A new report shows that more still needs to be done to help terminally ill people end their lives pain free in the place of their choice, says Joanne Stradling
This article was part of the End of Life Care channel, in association with Marie Curie Cancer Care. The channel is no longer being updated.
Over recent years we have learnt a lot about what works and does not work for terminally ill people and their families. These lessons can help commissioners grapple with the challenge of delivering more, to more people, with less money.
The Royal College of Physicians’ National Care of the Dying Audit for Hospitals report provides the latest piece in a jigsaw of our understanding of the needs of terminally ill people and their families.

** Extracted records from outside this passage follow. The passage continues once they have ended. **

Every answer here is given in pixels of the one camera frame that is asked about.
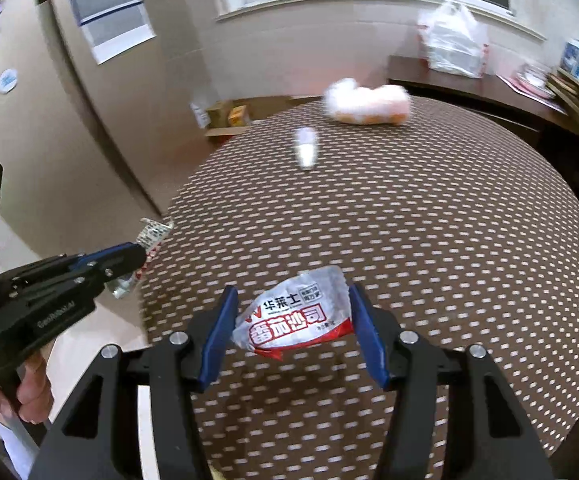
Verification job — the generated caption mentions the white wall poster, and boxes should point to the white wall poster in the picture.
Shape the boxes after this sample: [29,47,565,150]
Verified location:
[62,0,156,65]

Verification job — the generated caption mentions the person's left hand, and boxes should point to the person's left hand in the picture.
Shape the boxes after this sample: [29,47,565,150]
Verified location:
[0,349,54,426]

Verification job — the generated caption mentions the beige refrigerator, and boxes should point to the beige refrigerator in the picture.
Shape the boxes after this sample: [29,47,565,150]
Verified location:
[0,0,170,281]

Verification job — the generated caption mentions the dark wooden desk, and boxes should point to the dark wooden desk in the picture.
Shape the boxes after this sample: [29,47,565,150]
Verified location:
[387,55,579,226]

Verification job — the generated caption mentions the red and white ketchup packet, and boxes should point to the red and white ketchup packet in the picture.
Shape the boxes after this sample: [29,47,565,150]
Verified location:
[234,266,356,361]

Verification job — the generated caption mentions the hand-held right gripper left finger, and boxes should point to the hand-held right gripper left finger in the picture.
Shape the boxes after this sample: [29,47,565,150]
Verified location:
[30,285,240,480]

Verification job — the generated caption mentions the orange and white plastic bag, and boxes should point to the orange and white plastic bag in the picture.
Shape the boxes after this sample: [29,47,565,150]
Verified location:
[323,77,413,126]

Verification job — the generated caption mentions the brown cardboard box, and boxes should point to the brown cardboard box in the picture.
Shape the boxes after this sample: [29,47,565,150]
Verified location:
[204,95,295,147]

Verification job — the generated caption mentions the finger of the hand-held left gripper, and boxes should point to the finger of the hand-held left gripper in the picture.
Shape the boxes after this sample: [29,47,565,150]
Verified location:
[12,259,146,307]
[0,242,147,289]

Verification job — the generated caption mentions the white and red wrapper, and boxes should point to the white and red wrapper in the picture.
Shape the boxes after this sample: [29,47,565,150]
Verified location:
[112,217,174,300]

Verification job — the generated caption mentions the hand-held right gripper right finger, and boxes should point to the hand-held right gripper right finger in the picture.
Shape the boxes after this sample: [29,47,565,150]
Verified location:
[348,284,555,480]

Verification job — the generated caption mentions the small clear plastic cup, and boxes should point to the small clear plastic cup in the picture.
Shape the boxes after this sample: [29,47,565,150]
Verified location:
[293,126,319,170]

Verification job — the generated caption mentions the pink papers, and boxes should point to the pink papers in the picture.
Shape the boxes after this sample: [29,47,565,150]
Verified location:
[497,64,556,100]

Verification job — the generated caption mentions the brown polka dot tablecloth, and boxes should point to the brown polka dot tablecloth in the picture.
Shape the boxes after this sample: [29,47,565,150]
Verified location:
[137,92,579,471]

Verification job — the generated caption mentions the person's left forearm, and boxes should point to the person's left forearm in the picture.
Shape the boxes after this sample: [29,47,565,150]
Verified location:
[0,407,38,480]

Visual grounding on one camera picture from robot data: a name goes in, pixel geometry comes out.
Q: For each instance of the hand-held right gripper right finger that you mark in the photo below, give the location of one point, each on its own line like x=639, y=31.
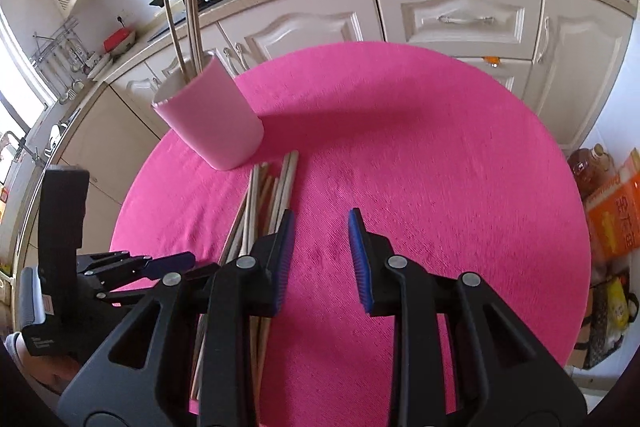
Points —
x=361, y=259

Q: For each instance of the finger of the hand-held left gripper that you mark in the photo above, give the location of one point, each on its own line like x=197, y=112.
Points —
x=172, y=263
x=125, y=294

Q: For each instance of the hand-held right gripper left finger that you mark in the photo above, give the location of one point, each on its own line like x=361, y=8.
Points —
x=284, y=259

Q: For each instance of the bundle of wooden chopsticks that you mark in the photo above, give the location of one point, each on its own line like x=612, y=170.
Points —
x=287, y=177

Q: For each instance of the pink cup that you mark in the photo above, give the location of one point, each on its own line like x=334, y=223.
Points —
x=215, y=122

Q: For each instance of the wooden chopstick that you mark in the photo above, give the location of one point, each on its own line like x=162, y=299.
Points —
x=190, y=7
x=196, y=22
x=172, y=32

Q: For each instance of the metal faucet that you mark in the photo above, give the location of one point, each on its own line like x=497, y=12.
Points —
x=12, y=147

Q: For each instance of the pink round tablecloth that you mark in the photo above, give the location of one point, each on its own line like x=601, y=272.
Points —
x=400, y=147

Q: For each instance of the red lidded container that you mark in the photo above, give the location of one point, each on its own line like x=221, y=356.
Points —
x=120, y=39

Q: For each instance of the beige cabinet door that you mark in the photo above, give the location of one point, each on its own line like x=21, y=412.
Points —
x=300, y=32
x=575, y=67

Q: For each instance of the orange tag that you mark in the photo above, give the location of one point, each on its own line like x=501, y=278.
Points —
x=492, y=60

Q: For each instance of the cooking oil bottle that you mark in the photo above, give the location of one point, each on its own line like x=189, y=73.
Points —
x=587, y=172

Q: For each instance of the orange packaged bag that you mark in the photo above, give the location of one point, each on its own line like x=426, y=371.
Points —
x=617, y=222

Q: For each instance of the beige cabinet drawer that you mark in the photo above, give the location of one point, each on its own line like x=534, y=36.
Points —
x=460, y=19

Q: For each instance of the yellow packaged bag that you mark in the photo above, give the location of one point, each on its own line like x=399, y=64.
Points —
x=617, y=307

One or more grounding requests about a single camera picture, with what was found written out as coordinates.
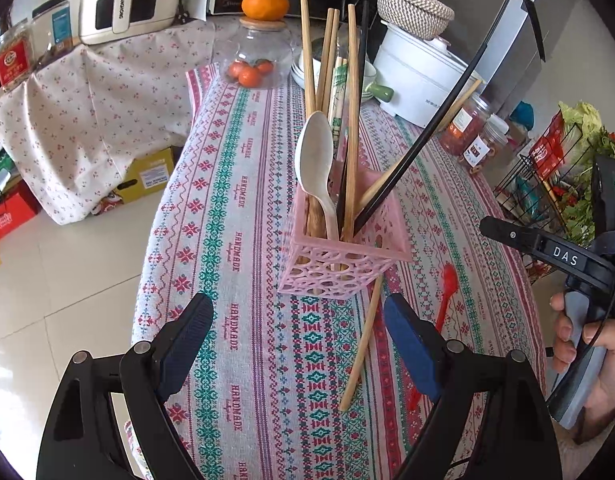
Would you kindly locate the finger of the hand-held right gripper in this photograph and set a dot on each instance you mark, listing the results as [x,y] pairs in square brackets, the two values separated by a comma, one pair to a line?
[507,235]

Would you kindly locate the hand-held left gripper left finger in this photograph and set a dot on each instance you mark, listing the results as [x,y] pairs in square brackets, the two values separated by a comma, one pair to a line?
[187,340]

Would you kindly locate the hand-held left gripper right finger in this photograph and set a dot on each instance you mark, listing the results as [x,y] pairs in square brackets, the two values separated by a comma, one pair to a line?
[412,345]

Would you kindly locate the wooden chopstick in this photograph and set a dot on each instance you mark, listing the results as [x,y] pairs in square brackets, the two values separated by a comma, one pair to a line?
[325,55]
[307,50]
[360,350]
[333,55]
[465,100]

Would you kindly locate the pink plastic utensil basket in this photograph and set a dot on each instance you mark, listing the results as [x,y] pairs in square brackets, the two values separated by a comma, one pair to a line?
[332,270]

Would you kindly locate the plastic-wrapped wooden chopsticks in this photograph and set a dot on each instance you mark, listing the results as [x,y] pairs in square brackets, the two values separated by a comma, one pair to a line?
[340,90]

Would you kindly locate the person's right hand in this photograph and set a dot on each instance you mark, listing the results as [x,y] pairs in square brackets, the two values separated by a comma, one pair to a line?
[612,375]

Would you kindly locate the red plastic spoon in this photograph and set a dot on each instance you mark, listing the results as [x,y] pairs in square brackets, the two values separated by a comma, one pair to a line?
[446,285]

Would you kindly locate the red snack packet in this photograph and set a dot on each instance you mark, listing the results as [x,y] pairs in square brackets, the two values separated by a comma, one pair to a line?
[545,152]

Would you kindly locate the jar of orange dried fruit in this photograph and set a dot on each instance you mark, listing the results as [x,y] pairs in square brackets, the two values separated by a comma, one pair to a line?
[487,145]

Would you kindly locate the striped embroidered tablecloth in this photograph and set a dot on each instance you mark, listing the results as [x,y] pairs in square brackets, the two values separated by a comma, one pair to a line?
[247,260]

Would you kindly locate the jar of red dried berries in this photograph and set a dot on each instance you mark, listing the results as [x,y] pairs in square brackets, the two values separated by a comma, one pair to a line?
[462,130]

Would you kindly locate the black chopstick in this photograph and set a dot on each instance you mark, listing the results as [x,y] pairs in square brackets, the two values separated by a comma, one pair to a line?
[427,132]

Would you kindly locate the green leafy vegetables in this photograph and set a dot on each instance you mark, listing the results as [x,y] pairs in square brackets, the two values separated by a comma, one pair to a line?
[582,120]

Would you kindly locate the wooden chopsticks in basket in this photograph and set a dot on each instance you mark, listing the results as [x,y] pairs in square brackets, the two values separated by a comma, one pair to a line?
[343,195]

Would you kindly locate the yellow cardboard box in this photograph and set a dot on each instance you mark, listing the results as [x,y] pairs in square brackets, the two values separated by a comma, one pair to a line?
[147,175]

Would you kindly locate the white electric steamer pot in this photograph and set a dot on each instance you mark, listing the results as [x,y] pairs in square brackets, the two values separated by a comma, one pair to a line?
[417,75]

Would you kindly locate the white plastic spoon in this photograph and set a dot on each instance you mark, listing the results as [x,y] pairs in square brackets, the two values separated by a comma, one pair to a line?
[312,155]

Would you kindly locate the red cardboard box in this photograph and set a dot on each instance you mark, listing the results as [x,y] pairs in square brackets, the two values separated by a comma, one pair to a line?
[9,220]

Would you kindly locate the white small-flower cloth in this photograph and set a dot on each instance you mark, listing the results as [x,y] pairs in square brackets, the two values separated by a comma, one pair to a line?
[87,125]

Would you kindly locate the woven lidded basket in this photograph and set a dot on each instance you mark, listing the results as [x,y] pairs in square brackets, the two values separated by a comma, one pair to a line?
[412,10]

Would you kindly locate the small mandarin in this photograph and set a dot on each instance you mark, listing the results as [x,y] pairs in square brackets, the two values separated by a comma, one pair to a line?
[264,66]
[235,70]
[250,77]

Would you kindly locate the glass jar with wooden lid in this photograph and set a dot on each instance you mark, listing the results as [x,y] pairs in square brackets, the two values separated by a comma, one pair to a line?
[267,45]

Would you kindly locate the red label glass jar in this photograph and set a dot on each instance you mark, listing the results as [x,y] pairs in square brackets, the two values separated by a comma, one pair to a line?
[14,60]

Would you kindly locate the black lid blue label jar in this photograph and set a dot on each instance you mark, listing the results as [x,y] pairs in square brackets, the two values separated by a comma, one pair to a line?
[62,25]

It builds on the latest VOICES Bereavement Survey and Marie Curie’s Difficult Conversations.
One year on from Baroness Neuberger’s review of the Liverpool care pathway, the RCP audit provides the first post-Neuberger snapshot of care provided to dying people in hospitals in England. The audit includes reviews of patient case notes, assessments of organisational end of life care capacity and a survey of 858 bereaved relatives.
While there is encouraging news in terms of the proportion of patients prescribed medication for the five most common symptoms at the end of life, at 63-81 per cent, and the number who had been assessed five times or more in the last 24 hours of life, 87 per cent, it is the level of variation across the country which is most striking.

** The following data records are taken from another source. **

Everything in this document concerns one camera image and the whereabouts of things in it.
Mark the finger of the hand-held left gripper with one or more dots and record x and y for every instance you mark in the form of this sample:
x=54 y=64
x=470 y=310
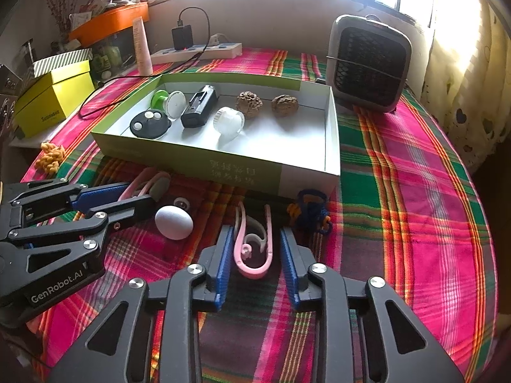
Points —
x=131 y=206
x=99 y=197

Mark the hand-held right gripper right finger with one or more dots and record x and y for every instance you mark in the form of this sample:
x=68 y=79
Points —
x=289 y=267

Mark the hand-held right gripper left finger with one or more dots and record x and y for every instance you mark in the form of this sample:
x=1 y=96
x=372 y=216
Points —
x=221 y=263

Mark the pink plastic clip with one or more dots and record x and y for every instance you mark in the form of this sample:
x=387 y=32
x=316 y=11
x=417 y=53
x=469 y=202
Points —
x=157 y=175
x=251 y=273

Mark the black disc with white buttons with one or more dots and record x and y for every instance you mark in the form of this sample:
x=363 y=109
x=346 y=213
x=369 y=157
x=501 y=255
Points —
x=153 y=129

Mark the black rectangular device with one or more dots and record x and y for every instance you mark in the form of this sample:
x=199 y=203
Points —
x=195 y=115

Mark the green and white cardboard box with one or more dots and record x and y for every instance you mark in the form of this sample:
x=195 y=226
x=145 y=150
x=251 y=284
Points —
x=279 y=147

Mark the small white jar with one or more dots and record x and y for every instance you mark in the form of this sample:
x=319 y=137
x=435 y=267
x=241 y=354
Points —
x=227 y=121

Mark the brown walnut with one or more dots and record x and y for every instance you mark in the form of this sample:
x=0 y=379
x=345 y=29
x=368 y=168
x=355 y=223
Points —
x=246 y=104
x=283 y=105

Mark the white egg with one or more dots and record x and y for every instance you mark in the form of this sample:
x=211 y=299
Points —
x=173 y=223

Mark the blue and orange knitted piece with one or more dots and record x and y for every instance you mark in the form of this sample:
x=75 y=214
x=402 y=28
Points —
x=311 y=211

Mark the yellow knitted piece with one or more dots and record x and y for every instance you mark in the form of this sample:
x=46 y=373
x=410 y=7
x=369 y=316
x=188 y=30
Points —
x=50 y=157

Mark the white side shelf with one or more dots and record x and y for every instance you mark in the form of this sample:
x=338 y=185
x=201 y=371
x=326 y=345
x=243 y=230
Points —
x=24 y=139

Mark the yellow box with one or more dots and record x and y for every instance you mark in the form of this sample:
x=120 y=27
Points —
x=60 y=95

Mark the green and white thread spool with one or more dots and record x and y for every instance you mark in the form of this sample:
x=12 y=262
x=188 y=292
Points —
x=159 y=99

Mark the pink green plaid blanket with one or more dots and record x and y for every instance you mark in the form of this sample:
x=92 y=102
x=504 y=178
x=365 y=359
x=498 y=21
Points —
x=399 y=207

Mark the clear glass container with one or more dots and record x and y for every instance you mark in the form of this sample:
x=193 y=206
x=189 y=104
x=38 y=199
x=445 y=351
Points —
x=106 y=58

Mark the striped box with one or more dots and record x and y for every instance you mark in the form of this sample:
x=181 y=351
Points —
x=60 y=60

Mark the silver patterned box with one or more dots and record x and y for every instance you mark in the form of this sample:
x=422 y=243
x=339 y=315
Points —
x=10 y=79

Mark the cream tube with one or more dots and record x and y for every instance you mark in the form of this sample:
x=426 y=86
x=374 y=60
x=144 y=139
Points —
x=142 y=48

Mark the orange box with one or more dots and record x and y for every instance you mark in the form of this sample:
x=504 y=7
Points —
x=111 y=20

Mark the white power strip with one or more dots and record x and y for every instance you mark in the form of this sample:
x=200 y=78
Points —
x=223 y=50

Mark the paper card stack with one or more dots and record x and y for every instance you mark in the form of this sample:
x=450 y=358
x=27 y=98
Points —
x=86 y=12

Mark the white plug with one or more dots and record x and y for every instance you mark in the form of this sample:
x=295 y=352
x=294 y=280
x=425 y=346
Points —
x=215 y=40

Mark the dried flower twigs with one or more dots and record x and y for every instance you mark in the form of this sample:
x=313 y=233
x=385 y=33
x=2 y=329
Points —
x=58 y=8

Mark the white and black heater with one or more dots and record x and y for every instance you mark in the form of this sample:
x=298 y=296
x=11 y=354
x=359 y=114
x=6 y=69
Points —
x=367 y=64

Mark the cream heart print curtain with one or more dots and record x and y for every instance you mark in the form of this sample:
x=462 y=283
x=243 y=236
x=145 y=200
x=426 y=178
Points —
x=471 y=68

‘For some people hospital will always be the right place, for many people it will not be’
Only 21 per cent of NHS hospital trusts provide seven day access to palliative care and just 2 per cent of trusts offer a 24/7, face to face service. Perhaps most disappointingly, the audit shows that in 87 per cent of cases, while healthcare professionals had recognised that the individual was in the last days of life, conversations had only been initiated with 46 per cent of those capable of doing so.
Overall, 24 per cent of bereaved relatives did not feel they were involved in decision making.
The audit adds to the knowledge gained from What We Know Now, a report on end of life care by Public Health England. When asked what they want, people who are terminally ill repeatedly tell us that they want to be pain free, surrounded by family and friends and in the place of their choice in the last days of life.
‘People who are terminally ill repeatedly tell us that they want to be pain free, surrounded by family and friends’
While it is important to acknowledge that for some people hospital will always be the right place, for many people it will not be. By commissioning the right community services, such as those highlighted in the Nuffield Trust’s Impact of the Marie Curie Nursing Service on Place of Death and Hospital Use at the End of Life report, we can ensure that fewer people, with no clinical need to be in hospital, end up there and that we begin to relieve the pressure on hospitals.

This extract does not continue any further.